§ **Work request**
Set down only these lines, exactly: the line containing "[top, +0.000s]" and all lines through the end of the data below. Omit pictures.

□ □ □

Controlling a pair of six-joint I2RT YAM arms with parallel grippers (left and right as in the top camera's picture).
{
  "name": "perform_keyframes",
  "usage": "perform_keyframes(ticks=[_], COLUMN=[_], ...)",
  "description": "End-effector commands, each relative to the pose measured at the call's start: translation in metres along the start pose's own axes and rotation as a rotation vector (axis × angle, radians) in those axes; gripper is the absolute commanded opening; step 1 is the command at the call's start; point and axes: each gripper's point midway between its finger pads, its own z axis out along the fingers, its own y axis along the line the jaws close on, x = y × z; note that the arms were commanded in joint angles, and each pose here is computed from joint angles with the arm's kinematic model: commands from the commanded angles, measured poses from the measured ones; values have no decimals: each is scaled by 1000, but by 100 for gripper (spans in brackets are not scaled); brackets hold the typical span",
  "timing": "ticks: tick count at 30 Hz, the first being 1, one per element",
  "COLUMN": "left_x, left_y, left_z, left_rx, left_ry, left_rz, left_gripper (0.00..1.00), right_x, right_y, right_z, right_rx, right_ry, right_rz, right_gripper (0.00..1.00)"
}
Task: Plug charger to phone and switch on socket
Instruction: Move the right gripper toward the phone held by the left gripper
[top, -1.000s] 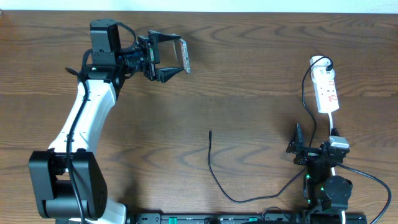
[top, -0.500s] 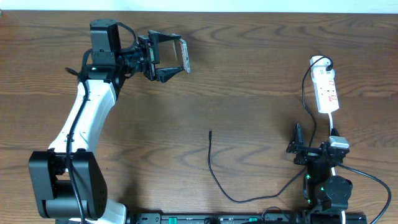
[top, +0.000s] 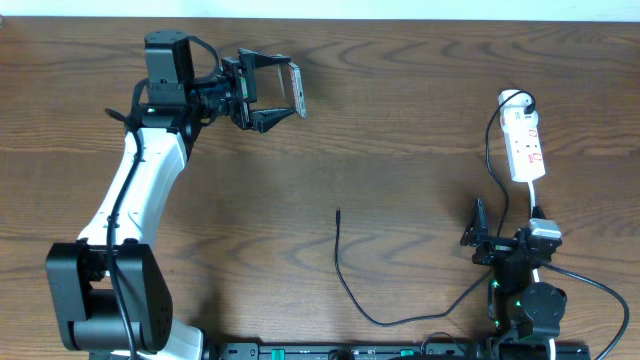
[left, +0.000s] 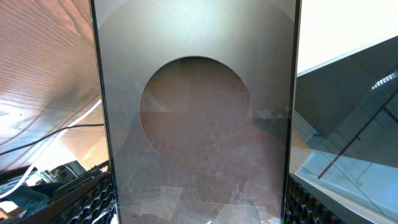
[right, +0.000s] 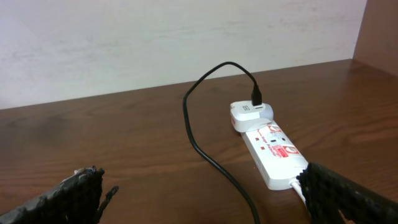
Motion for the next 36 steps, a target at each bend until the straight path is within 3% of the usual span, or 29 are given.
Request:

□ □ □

§ **Exercise answer**
[top, +0.000s] 
[left, +0.000s] 
[right, +0.000s] 
Motion for the next 36 steps, a target at each bend until the straight path is within 3% of the usual span, or 29 are given.
Request:

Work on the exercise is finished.